» **WHAT IS REQUIRED**: Please transcribe the listing below in full, exactly as written, leaving out its pictures.

======== DATASET EXTRACT ========

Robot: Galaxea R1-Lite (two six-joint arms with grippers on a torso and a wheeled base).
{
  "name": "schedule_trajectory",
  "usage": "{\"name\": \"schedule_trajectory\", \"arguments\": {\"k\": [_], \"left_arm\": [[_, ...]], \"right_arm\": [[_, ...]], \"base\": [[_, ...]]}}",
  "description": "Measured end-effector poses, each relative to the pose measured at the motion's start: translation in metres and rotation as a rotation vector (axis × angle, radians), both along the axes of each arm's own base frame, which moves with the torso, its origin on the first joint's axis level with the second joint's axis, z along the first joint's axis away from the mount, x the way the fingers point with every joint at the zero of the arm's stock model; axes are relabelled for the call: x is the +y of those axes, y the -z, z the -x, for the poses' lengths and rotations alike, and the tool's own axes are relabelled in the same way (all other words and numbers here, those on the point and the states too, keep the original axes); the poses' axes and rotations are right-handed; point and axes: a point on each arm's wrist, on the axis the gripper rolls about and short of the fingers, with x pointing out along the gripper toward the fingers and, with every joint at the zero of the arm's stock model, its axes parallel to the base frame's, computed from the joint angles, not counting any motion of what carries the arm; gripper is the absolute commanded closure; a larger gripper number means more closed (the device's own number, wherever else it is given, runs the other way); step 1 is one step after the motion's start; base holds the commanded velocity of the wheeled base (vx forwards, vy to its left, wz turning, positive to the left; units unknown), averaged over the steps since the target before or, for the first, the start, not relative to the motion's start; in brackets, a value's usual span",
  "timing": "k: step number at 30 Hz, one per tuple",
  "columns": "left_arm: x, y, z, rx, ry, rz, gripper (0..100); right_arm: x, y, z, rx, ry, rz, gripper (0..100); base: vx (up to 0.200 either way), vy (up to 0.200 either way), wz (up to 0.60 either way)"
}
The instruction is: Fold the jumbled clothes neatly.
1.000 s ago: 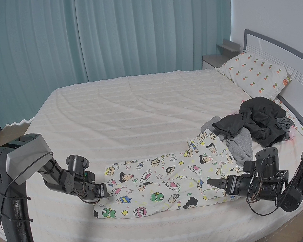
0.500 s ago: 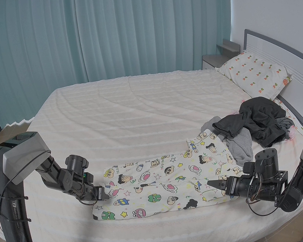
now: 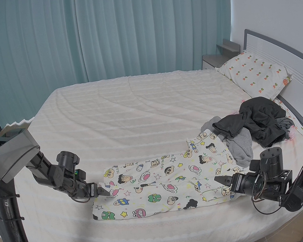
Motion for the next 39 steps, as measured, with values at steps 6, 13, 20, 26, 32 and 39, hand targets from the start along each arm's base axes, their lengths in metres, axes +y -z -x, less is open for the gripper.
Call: {"name": "schedule_trajectory", "arguments": {"k": [6,13,20,26,32,39], "left_arm": [[0.016,-0.022,0.024,0.007,-0.048,0.126,0],[0.024,-0.039,0.062,0.013,-0.133,0.25,0],[0.024,-0.047,0.093,-0.029,-0.201,0.315,0],[0.022,-0.057,0.109,-0.028,-0.243,0.358,0],[0.019,-0.066,0.122,-0.022,-0.271,0.417,0],[0.017,-0.072,0.13,-0.076,-0.255,0.444,0]], "right_arm": [[-0.012,-0.011,0.025,0.002,0.092,-0.049,0],[-0.032,-0.013,0.063,0.077,0.148,-0.061,0],[-0.029,-0.021,0.078,0.073,0.068,-0.048,0],[-0.021,-0.02,0.065,0.078,0.009,-0.048,0],[-0.008,-0.015,0.027,0.058,-0.016,-0.078,0],[0.009,-0.005,0.02,0.111,0.053,-0.156,0]], "base": [[0.0,0.0,0.0],[0.0,0.0,0.0],[0.0,0.0,0.0],[0.0,0.0,0.0],[0.0,0.0,0.0],[0.0,0.0,0.0]]}}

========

» **TASK OUTPUT**:
Robot: Galaxea R1-Lite (two six-joint arms with grippers on a torso and a wheeled base).
{
  "name": "schedule_trajectory",
  "usage": "{\"name\": \"schedule_trajectory\", \"arguments\": {\"k\": [_], \"left_arm\": [[_, ...]], \"right_arm\": [[_, ...]], \"base\": [[_, ...]]}}",
  "description": "Measured end-effector poses, each relative to the pose measured at the motion's start: translation in metres and rotation as a rotation vector (axis × angle, radians), both along the axes of each arm's own base frame, which moves with the torso, its origin on the first joint's axis level with the second joint's axis, z along the first joint's axis away from the mount, x the way the fingers point with every joint at the zero of the arm's stock model; axes are relabelled for the call: x is the +y of those axes, y the -z, z the -x, for the poses' lengths and rotations alike, and the tool's own axes are relabelled in the same way (all other words and numbers here, those on the point and the states too, keep the original axes); the poses' axes and rotations are right-handed; point and axes: a point on each arm's wrist, on the axis the gripper rolls about and short of the fingers, with x pointing out along the gripper toward the fingers and, with every joint at the zero of the arm's stock model, its axes parallel to the base frame's, computed from the joint angles, not counting any motion of what carries the arm; gripper is the absolute commanded closure; a larger gripper number means more closed (the device's own number, wherever else it is given, runs the other way); step 1 is one step after the motion's start; base holds the commanded velocity of the wheeled base (vx forwards, vy to its left, wz turning, positive to the left; units unknown), averaged over the steps since the target before or, for the first, the start, not relative to the motion's start; in brackets, a value's usual span",
  "timing": "k: step number at 30 Hz, one per tuple",
  "columns": "left_arm: x, y, z, rx, ry, rz, gripper (0..100); right_arm: x, y, z, rx, ry, rz, gripper (0..100); base: vx (up to 0.200 either way), vy (up to 0.200 either way), wz (up to 0.60 either way)"
}
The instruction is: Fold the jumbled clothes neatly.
1.000 s ago: 
0.500 s ago: 
now: 
Motion for the next 39 steps, as measured, with values at steps 6, 13, 20, 26, 32 and 39, hand targets from the start along each arm's base axes, their lengths in metres, axes +y -z -x, less is open for the gripper.
Call: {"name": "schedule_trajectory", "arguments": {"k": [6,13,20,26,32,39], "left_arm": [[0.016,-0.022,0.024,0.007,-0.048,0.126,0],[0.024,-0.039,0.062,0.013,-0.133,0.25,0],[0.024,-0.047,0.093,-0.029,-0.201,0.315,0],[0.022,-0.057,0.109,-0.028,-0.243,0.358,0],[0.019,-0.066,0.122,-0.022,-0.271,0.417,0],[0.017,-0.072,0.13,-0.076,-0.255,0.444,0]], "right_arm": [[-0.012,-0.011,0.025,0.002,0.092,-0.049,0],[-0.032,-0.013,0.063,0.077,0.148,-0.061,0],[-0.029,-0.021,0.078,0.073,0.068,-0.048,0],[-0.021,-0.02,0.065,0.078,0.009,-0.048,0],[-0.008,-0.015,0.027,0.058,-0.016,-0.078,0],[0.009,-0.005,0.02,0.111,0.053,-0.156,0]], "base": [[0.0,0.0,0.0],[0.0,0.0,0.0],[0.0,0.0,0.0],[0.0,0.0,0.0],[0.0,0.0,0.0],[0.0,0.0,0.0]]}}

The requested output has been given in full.